Not long ago, safety seemed gospel for gun owners and the gun industry alike. But something has changed. Responsibility has been discarded in a twisted form of gun idolatry.
That change is detailed in a new book, Gunfight by Ryan Busse. He’s a gun industry boss who walked away from the industry he championed and the company he helped build. His book documents a shift in America’s culture about guns and politics. Disclosure: Busse is a friend of mine. I bought one of my favorite rifles from him. We both live in the same town in Montana where the gun industry is a significant economic player.
Entering our town of Kalispell, there’s a billboard from one of our local gun manufacturers that claims “We build the things they want to ban.” As an “open carry” community, you can sometimes see moms and dads packing semi-auto pistols as they push a swing on the playground.
At a recent high school band concert, one parent wore a T-shirt featuring an AR-15 like a crucifix. The shirt read: “Guns are my religion. I am the priest.” I don’t know what’s more weird, the T-shirt itself or the fact it barely raised an eyebrow.
Back in 2019, some local high school kids here organized a rally in response to the police murder of George Floyd. About 100 vigilantes came to my town’s square, carrying high-capacity semiautomatic rifles. They said they were there to “keep the peace.” I carried a cardboard sign that borrowed a quote from the federal Supreme Court building: “Equal Justice Under the Law.” I looked around for a parked car to duck behind in case gunshots rang out. Busse was there, too, and we felt the change. As hunters, we understand the reality of even a single bullet traveling 2,000 feet per second.

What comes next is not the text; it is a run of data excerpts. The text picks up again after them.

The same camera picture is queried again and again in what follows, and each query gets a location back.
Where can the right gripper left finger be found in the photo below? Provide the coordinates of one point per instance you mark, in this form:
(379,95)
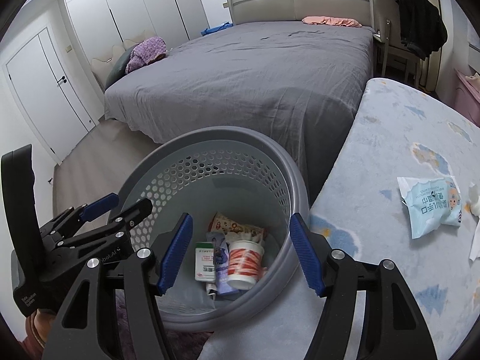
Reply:
(86,324)

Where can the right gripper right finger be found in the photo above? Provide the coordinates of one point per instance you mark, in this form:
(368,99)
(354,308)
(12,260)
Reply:
(393,325)

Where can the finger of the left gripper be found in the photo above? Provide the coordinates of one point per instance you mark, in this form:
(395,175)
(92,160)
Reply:
(116,229)
(70,221)

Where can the green white medicine box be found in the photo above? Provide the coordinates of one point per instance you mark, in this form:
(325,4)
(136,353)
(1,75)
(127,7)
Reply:
(204,264)

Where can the purple toothpaste box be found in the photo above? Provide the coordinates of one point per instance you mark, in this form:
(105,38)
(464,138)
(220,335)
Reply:
(221,258)

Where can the red white paper cup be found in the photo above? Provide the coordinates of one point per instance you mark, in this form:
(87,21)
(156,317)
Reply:
(244,267)

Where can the red patterned snack wrapper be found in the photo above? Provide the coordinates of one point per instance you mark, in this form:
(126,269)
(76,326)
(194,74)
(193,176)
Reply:
(222,224)

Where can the grey perforated trash basket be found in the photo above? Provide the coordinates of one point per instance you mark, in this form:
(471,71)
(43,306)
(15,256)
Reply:
(233,171)

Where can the person's left hand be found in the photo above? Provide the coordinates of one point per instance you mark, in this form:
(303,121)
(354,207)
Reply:
(37,326)

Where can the light blue wipes packet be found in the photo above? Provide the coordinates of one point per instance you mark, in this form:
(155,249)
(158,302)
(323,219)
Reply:
(431,203)

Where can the white door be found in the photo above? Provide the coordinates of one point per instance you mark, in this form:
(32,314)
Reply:
(47,96)

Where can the blue patterned table blanket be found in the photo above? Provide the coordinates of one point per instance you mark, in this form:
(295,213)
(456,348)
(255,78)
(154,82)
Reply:
(400,131)

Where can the dark green cushion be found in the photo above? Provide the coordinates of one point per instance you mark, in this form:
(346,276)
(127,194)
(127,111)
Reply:
(118,70)

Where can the purple knitted blanket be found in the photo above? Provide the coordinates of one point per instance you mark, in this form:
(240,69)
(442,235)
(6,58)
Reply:
(145,53)

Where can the grey bed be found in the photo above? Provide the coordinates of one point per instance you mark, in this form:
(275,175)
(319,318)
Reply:
(299,84)

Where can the white wardrobe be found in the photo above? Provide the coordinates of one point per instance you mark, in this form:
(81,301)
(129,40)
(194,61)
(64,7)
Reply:
(101,24)

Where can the blue cloth on bed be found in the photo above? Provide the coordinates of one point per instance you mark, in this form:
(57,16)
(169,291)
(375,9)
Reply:
(216,29)

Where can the pink storage box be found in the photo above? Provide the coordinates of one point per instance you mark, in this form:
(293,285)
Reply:
(467,99)

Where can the beige chair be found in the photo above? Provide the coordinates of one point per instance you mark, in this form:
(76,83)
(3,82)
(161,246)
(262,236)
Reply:
(387,26)

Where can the pink garment on bed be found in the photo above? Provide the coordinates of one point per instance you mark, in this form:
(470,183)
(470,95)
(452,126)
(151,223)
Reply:
(332,21)

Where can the black jacket on chair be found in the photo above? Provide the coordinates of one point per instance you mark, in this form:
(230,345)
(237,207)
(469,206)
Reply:
(422,30)

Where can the beige padded headboard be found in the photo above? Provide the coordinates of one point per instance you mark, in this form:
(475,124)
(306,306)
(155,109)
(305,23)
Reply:
(300,0)

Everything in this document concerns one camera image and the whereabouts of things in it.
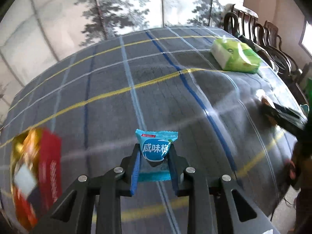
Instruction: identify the dark wooden chair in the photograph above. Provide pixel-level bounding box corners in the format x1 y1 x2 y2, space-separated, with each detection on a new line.
262 20 311 85
222 4 307 104

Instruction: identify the red toffee tin box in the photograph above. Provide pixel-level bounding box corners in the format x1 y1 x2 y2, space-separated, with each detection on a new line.
10 128 62 231

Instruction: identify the orange snack bag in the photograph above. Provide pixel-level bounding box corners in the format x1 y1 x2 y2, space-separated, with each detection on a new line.
256 89 278 126

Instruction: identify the plaid blue grey tablecloth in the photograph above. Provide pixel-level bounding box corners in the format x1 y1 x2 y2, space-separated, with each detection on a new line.
1 27 300 233

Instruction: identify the small blue candy packet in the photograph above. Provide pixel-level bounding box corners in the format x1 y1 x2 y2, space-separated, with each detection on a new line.
135 129 178 182

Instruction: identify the landscape painted folding screen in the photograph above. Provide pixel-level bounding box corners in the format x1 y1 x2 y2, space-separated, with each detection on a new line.
1 0 244 119

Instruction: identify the green tissue pack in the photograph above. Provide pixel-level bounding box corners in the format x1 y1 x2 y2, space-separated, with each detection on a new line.
210 37 262 74

Clearly, our local vigilantes were no kind of “well-ordered militia” or even a sanctioned sheriff’s posse.
Busse’s company sold tried-and-true rifles, shotguns and handguns, made-in-America to a high standard of craftsmanship for legitimate, legal uses. That was the brand he tried to build, a standard he tried to live by. But Busse describes in Gunfight how guns have become political props and ideological symbols.
Under this new narrative, any attempt or even discussion of limiting firepower in the hands of random people is denounced as tyranny. Industry spokespeople who dared question this narrative saw their careers ruined. The end result is the sale of rocket-propelled grenade launchers in the public square.
There are cultures on earth where you can find such an arms market, but they are in failed states, not democracies. Democracies draw a line between responsibility and unfettered liberty. Anarchy denies any line exists.
You don’t have to look far for this toxic mix of anarchy and firepower. In Oregon in 2016, an armed band of disgruntled white men took over the Malheur National Wildlife Refuge, taunting federal authorities until one man, LaVoy Finicum, was shot and killed by Oregon State Police.
In Michigan in 2020, a group of armed men took over the State Legislature.
Also in 2020, in Wisconsin, teenager Kyle Rittenhouse ran into a crowd of protesters with his rifle. As a result, he killed two men and left one badly injured. That same year, in Missouri, a lawyer and his wife pointed their AR-15 rifle and handgun at protestors and photographers, becoming Internet sensations.
Not that long ago, these gun owners would have felt a backlash from fellow gun owners. The idea is that irresponsible gun ownership anywhere is a threat to legitimate gun ownership everywhere. Yet some want to make Rittenhouse, who was acquitted of legal liability but still faces potential civil suits, a folk hero. The Missouri attorney is running for the Senate. The mastermind of the Oregon refuge takeover is running for governor of Idaho.
I believe it is on responsible gun owners to keep our guns safe in our homes. It’s also on us to speak out for responsibility in our communities if we are to maintain our freedoms and our democracy.
Ben Long is a contributor to Writers on the Range, writersontherange.org, a nonprofit dedicated to spurring lively conversation about the West. He lives in Kalispell, Montana.